Keterangan Bambang tersebut dibenarkan Alamsyah yang juga hadir di persidangan. Alamsyah mengatakan, setelah berkoordinasi dengan Bambang, dirinya kembali bertemu dengan M Adil.
"Saya saat itu menemui Bupati dan mengatakan saya tidak berani menyampaikan ke kepala OPD-OPD. Bupati saat itu mengatakan yoweslah (ya sudahlah)," kata Alamsyah yang kini berdinas di BPKAD Provinsi Riau.
Menurut Alamsyah, sebelum Lebaran tahun 2022, dia menemui M Adil. Doa meminta izin kepada M Adil untuk pulang ke Kota Pekanbaru sembari menyerahkan uang Rp20 juta.
"Sebelum Lebaran, Bupati mengatakan kepada saya mohon dibantu pencairan GU. Pas saya mau izin Lebaran ke Pekanbaru, saya bantu Rp20 juta untuk Bupati," ucap Alamsyah.
M Adil dalam perkara ini dijerat dengan tiga dakwaan sekaligus. Pertama, dia didakwa melakukan korupsi bersama-sama dengan Kepala Badan Pengelolaan Keuangan dan Aset Daerah (BPKAD) Kepulauan Meranti Fitria Nengsih sebesar Rp17.280.222.003. Dia diduga memotong 10 persen setiap pembayaran Uang Persedian (UP) dan Ganti Uang (GU) kepada masing-masing Kepala OPD di lingkungan Pemkab Kepulauan Meranti. Pemotongan UP dan GU itu dilakukan M Adil di APBD Tahun Anggaran 2022 dan 2023. Rinciannya, di tahun 2022 sebesar Rp12.269.222.053 dan tahun 2023 sebesar Rp5.011.000.000.
Dakwaan kedua, M Adil didakwa telah menerima suap dari Fitria Nengsih yang juga Kepala Cabang PT Tanur Muthmainnah Tour, perusahaan travel haji dan umrah.

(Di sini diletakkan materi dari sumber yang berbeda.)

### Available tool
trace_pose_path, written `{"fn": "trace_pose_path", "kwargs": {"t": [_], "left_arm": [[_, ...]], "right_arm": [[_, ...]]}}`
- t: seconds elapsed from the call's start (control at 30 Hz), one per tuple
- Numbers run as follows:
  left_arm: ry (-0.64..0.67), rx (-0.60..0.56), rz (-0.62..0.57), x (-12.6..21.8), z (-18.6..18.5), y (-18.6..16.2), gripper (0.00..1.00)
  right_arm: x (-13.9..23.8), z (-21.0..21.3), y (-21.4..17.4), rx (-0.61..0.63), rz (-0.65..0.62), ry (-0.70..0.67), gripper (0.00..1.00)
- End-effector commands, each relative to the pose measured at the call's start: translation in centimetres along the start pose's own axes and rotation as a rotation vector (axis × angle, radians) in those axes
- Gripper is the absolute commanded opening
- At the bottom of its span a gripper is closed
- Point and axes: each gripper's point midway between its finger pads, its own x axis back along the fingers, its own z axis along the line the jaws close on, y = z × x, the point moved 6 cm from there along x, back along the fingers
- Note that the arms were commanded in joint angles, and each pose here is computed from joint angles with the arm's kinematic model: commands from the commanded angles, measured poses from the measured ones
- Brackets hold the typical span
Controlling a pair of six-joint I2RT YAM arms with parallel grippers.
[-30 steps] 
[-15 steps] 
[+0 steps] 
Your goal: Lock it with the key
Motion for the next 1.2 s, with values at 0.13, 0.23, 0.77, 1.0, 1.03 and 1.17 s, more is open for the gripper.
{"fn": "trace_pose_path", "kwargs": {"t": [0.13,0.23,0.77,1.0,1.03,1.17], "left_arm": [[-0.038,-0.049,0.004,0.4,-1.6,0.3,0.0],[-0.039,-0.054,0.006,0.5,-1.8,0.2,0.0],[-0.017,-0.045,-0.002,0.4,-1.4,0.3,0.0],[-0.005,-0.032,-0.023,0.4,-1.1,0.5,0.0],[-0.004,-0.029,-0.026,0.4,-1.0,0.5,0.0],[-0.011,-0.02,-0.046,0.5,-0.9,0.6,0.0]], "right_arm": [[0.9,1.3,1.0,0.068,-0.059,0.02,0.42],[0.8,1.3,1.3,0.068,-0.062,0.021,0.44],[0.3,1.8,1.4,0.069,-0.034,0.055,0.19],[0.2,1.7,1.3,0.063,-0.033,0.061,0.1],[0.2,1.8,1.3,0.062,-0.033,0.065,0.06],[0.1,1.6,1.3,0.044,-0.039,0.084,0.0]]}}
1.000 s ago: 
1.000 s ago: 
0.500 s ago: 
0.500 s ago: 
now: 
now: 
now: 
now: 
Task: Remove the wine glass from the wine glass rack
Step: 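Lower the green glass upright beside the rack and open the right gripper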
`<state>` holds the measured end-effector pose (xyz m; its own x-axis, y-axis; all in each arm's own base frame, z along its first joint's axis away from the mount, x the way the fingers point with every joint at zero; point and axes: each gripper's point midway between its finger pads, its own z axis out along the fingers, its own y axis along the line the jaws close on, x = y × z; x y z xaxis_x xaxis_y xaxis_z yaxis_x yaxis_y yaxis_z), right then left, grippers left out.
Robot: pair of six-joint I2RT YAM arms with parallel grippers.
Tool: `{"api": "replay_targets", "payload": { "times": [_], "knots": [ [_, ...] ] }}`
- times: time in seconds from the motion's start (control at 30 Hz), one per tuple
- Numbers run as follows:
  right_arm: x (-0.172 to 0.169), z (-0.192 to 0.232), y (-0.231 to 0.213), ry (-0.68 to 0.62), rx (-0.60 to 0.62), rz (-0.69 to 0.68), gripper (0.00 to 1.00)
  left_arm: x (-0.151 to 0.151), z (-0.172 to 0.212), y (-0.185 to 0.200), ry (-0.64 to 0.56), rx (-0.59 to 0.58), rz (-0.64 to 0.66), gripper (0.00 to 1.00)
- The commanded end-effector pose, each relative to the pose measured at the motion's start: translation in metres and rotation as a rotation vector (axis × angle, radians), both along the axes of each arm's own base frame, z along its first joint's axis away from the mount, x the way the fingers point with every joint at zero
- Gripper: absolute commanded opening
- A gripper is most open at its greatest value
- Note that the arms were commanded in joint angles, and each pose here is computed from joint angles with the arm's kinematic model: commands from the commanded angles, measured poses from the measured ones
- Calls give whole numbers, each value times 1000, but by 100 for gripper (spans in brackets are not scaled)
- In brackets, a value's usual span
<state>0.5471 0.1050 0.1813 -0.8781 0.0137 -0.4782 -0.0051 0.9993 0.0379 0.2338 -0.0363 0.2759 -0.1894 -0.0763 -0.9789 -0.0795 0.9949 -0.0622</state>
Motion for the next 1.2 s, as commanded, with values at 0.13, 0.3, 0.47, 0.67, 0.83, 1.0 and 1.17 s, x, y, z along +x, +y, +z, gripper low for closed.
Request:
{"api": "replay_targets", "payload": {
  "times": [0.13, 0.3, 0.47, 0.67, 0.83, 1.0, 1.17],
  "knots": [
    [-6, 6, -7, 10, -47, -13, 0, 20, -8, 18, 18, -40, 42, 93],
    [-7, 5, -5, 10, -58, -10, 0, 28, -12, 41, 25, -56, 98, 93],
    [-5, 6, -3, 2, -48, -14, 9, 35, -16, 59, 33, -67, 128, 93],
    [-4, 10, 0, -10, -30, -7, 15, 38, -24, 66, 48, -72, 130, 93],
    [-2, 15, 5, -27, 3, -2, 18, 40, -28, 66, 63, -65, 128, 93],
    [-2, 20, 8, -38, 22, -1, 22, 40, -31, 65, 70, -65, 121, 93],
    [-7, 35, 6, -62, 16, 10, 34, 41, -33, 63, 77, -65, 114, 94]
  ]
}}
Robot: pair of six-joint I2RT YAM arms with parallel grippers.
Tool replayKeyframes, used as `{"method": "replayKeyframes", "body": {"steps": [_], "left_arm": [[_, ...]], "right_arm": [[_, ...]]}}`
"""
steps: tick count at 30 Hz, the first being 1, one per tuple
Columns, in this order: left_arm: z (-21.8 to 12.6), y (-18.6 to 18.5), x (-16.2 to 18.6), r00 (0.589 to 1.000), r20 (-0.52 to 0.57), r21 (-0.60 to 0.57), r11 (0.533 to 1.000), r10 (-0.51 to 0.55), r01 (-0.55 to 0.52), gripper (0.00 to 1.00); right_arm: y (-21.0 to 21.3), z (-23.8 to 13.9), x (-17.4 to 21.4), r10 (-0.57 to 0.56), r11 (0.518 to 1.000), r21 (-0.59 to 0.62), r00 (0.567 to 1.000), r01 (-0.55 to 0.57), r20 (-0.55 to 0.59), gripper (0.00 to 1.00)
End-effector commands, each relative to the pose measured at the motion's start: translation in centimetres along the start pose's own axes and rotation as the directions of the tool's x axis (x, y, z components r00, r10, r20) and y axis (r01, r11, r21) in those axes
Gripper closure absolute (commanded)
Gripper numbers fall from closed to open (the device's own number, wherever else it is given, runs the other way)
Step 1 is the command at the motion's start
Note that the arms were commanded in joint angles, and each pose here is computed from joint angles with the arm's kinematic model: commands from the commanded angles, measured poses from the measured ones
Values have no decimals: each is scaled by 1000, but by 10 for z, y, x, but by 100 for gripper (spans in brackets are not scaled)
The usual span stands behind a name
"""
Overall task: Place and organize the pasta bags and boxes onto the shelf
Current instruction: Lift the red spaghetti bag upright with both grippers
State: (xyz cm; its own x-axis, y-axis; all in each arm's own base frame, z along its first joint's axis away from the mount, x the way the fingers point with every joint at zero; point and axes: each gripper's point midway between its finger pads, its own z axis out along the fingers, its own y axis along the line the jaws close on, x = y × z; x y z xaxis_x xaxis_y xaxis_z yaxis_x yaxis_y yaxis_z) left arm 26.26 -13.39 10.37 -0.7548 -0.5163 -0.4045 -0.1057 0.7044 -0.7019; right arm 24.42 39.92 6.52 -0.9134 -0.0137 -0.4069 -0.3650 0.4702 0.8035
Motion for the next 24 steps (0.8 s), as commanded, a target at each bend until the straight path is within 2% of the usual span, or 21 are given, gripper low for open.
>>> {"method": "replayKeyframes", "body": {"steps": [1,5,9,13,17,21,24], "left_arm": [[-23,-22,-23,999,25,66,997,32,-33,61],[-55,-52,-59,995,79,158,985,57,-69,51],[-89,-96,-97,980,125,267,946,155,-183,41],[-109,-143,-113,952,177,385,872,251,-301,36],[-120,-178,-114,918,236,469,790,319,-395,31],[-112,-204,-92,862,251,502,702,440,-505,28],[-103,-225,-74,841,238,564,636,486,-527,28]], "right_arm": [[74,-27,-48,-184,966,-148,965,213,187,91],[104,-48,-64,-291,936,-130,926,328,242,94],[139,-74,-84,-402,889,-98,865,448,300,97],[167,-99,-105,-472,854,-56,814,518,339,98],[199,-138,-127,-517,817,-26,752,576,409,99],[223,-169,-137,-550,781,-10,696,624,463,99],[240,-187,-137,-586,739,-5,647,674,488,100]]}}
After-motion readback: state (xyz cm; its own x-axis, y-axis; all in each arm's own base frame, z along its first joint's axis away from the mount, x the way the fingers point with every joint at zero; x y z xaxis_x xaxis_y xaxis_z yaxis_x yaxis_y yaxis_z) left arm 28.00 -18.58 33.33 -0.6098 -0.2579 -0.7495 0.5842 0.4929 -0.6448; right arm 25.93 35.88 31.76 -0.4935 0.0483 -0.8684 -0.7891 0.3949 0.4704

Adil menerima fee sebesar Rp750 juta dari 250 jamaah umrah yang diberangkatkan.
Setiap satu jamaah yang diberangkatkan, Adil mendapatkan fee dari Fitria Nengsih sebesar Rp3 juta. Ratusan jamaah yang diberangkatkan itu merupakan guru mengaji, imam masjid dan pegawai berprestasi, menggunakan APBD Tahun 2022.
Sementara dakwaan ketiga, masih bersama Fitria Nengsih, pada Januari hingga April 2023, memberikan suap uang kepada auditor BPK Perwakilan Riau M Fahmi Aressa. Uang diberikan di Hotel Red Selatpanjang, parkiran mal di Pekanbaru, dan parkiran Hotel Grand Zuri. M Adil melakukan perbuatan berkelanjutan, memberikan uang kepada M Fahmi Aressa selaku auditor BPK perwakilan Riau sebanyak Rp1 miliar.
M Fahmi Aressa merupakan Ketua Tim Auditor BPK yang memeriksa laporan keuangan Pemerintahan Kabupaten Kepulauan Meranti tahun 2022. M Adil ingin agar M Fahmi melakukan pengondisian penilaian laporan keuangan mendapatkan opini Wajar Tanpa Pengecualian (WTP).